▶ What the task requires
Provide a verbatim copy of the data below.

▶ Collected data
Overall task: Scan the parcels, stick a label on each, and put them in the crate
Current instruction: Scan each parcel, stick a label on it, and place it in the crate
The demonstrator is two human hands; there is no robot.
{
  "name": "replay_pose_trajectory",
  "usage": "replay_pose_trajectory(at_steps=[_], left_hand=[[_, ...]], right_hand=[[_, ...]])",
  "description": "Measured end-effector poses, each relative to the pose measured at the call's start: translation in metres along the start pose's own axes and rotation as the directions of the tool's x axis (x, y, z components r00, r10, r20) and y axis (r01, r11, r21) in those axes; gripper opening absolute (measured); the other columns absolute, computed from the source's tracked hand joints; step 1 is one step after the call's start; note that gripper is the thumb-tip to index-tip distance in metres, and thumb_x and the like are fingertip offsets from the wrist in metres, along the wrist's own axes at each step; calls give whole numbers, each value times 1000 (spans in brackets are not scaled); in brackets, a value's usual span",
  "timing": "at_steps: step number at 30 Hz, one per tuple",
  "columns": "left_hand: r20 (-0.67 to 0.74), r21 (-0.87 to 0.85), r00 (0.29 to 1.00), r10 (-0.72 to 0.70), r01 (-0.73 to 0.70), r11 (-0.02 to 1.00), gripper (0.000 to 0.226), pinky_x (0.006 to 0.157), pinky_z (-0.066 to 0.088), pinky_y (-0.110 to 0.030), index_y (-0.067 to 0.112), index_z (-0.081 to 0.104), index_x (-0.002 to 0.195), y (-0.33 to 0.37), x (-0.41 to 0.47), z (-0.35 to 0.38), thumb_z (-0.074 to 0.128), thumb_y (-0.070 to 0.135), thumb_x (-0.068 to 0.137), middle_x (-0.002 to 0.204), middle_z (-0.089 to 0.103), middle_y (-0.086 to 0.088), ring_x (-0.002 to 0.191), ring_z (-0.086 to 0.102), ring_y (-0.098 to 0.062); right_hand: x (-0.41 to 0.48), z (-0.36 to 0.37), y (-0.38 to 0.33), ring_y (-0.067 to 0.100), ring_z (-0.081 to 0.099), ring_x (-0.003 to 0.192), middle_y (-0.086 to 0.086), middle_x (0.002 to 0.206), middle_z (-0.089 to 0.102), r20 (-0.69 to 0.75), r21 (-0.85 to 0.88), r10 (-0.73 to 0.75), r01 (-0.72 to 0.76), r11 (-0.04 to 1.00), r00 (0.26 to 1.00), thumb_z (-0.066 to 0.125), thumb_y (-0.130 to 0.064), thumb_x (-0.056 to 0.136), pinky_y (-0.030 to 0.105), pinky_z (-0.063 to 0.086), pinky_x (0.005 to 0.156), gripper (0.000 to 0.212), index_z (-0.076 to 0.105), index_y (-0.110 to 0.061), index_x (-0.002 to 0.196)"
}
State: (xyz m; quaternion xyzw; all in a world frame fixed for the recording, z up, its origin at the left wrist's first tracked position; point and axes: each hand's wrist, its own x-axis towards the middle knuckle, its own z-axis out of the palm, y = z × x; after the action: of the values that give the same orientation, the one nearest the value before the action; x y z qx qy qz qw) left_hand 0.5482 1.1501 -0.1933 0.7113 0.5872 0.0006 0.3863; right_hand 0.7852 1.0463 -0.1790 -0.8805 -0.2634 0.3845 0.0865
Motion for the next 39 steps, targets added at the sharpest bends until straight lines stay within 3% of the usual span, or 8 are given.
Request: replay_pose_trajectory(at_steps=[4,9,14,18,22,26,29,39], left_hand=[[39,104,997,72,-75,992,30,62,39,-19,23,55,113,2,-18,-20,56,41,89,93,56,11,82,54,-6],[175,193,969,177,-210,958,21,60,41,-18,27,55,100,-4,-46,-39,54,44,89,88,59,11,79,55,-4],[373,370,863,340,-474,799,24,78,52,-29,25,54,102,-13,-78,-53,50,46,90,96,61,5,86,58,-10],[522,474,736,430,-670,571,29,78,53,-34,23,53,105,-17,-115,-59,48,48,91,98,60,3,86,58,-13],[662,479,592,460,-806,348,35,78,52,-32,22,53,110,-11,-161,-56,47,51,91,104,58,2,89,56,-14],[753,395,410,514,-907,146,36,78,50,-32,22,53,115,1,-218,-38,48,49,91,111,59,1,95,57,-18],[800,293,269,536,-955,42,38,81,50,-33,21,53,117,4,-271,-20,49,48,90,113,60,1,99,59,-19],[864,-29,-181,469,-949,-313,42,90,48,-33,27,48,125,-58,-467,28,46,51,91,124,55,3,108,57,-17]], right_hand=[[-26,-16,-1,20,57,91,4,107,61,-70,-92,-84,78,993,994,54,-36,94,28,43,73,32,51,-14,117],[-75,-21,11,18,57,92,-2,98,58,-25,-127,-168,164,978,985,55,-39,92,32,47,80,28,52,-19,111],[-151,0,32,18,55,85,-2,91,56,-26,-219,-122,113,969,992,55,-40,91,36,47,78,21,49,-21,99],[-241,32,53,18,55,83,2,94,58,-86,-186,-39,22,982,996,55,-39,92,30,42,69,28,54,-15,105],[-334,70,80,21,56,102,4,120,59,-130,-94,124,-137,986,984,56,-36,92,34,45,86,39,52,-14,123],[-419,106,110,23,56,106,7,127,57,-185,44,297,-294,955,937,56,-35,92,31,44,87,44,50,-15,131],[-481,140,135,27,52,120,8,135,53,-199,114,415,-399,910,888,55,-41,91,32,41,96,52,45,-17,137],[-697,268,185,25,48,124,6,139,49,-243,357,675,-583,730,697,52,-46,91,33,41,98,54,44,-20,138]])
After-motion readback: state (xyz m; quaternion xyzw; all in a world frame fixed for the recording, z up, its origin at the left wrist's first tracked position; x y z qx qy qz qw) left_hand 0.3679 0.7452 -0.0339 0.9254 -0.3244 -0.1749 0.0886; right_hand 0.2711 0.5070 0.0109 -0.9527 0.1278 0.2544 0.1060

▶ The completed task
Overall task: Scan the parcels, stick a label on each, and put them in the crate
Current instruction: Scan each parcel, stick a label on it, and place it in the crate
The demonstrator is two human hands; there is no robot.
{
  "name": "replay_pose_trajectory",
  "usage": "replay_pose_trajectory(at_steps=[_], left_hand=[[_, ...]], right_hand=[[_, ...]])",
  "description": "Measured end-effector poses, each relative to the pose measured at the call's start: translation in metres along the start pose's own axes and rotation as the directions of the tool's x axis (x, y, z components r00, r10, r20) and y axis (r01, r11, r21) in those axes; gripper opening absolute (measured); the other columns absolute, computed from the source's tracked hand joints; step 1 is one step after the call's start; note that gripper is the thumb-tip to index-tip distance in metres, and thumb_x and the like are fingertip offsets from the wrist in metres, along the wrist's own axes at each step; calls give whole numbers, each value times 1000 (spans in brackets are not scaled); in brackets, a value's usual span",
  "timing": "at_steps: step number at 30 Hz, one per tuple",
  "columns": "left_hand: r20 (-0.67 to 0.74), r21 (-0.87 to 0.85), r00 (0.29 to 1.00), r10 (-0.72 to 0.70), r01 (-0.73 to 0.70), r11 (-0.02 to 1.00), gripper (0.000 to 0.226), pinky_x (0.006 to 0.157), pinky_z (-0.066 to 0.088), pinky_y (-0.110 to 0.030), index_y (-0.067 to 0.112), index_z (-0.081 to 0.104), index_x (-0.002 to 0.195), y (-0.33 to 0.37), x (-0.41 to 0.47), z (-0.35 to 0.38), thumb_z (-0.074 to 0.128), thumb_y (-0.070 to 0.135), thumb_x (-0.068 to 0.137), middle_x (-0.002 to 0.204), middle_z (-0.089 to 0.103), middle_y (-0.086 to 0.088), ring_x (-0.002 to 0.191), ring_z (-0.086 to 0.102), ring_y (-0.098 to 0.062); right_hand: x (-0.41 to 0.48), z (-0.36 to 0.37), y (-0.38 to 0.33), ring_y (-0.067 to 0.100), ring_z (-0.081 to 0.099), ring_x (-0.003 to 0.192), middle_y (-0.086 to 0.086), middle_x (0.002 to 0.206), middle_z (-0.089 to 0.102), r20 (-0.69 to 0.75), r21 (-0.85 to 0.88), r10 (-0.73 to 0.75), r01 (-0.72 to 0.76), r11 (-0.04 to 1.00), r00 (0.26 to 1.00), thumb_z (-0.066 to 0.125), thumb_y (-0.130 to 0.064), thumb_x (-0.056 to 0.136), pinky_y (-0.030 to 0.105), pinky_z (-0.063 to 0.086), pinky_x (0.005 to 0.156), gripper (0.000 to 0.212), index_z (-0.076 to 0.105), index_y (-0.110 to 0.061), index_x (-0.002 to 0.196)"
}
State: (xyz m; quaternion xyzw; all in a world frame fixed for the recording, z up, its origin at the left wrist's first tracked position; point and axes: each hand's wrist, its own x-axis towards the middle knuckle, its own z-axis out of the palm, y = z × x; after the action: of the values that give the same orientation, the one nearest the value before the action; x y z qx qy qz qw) left_hand 0.5482 1.1501 -0.1933 0.7113 0.5872 0.0006 0.3863; right_hand 0.7852 1.0463 -0.1790 -0.8805 -0.2634 0.3845 0.0865
Motion for the next 39 steps, targets added at the sharpest bends until straight lines stay within 3% of the usual span, or 8 are given.
Request: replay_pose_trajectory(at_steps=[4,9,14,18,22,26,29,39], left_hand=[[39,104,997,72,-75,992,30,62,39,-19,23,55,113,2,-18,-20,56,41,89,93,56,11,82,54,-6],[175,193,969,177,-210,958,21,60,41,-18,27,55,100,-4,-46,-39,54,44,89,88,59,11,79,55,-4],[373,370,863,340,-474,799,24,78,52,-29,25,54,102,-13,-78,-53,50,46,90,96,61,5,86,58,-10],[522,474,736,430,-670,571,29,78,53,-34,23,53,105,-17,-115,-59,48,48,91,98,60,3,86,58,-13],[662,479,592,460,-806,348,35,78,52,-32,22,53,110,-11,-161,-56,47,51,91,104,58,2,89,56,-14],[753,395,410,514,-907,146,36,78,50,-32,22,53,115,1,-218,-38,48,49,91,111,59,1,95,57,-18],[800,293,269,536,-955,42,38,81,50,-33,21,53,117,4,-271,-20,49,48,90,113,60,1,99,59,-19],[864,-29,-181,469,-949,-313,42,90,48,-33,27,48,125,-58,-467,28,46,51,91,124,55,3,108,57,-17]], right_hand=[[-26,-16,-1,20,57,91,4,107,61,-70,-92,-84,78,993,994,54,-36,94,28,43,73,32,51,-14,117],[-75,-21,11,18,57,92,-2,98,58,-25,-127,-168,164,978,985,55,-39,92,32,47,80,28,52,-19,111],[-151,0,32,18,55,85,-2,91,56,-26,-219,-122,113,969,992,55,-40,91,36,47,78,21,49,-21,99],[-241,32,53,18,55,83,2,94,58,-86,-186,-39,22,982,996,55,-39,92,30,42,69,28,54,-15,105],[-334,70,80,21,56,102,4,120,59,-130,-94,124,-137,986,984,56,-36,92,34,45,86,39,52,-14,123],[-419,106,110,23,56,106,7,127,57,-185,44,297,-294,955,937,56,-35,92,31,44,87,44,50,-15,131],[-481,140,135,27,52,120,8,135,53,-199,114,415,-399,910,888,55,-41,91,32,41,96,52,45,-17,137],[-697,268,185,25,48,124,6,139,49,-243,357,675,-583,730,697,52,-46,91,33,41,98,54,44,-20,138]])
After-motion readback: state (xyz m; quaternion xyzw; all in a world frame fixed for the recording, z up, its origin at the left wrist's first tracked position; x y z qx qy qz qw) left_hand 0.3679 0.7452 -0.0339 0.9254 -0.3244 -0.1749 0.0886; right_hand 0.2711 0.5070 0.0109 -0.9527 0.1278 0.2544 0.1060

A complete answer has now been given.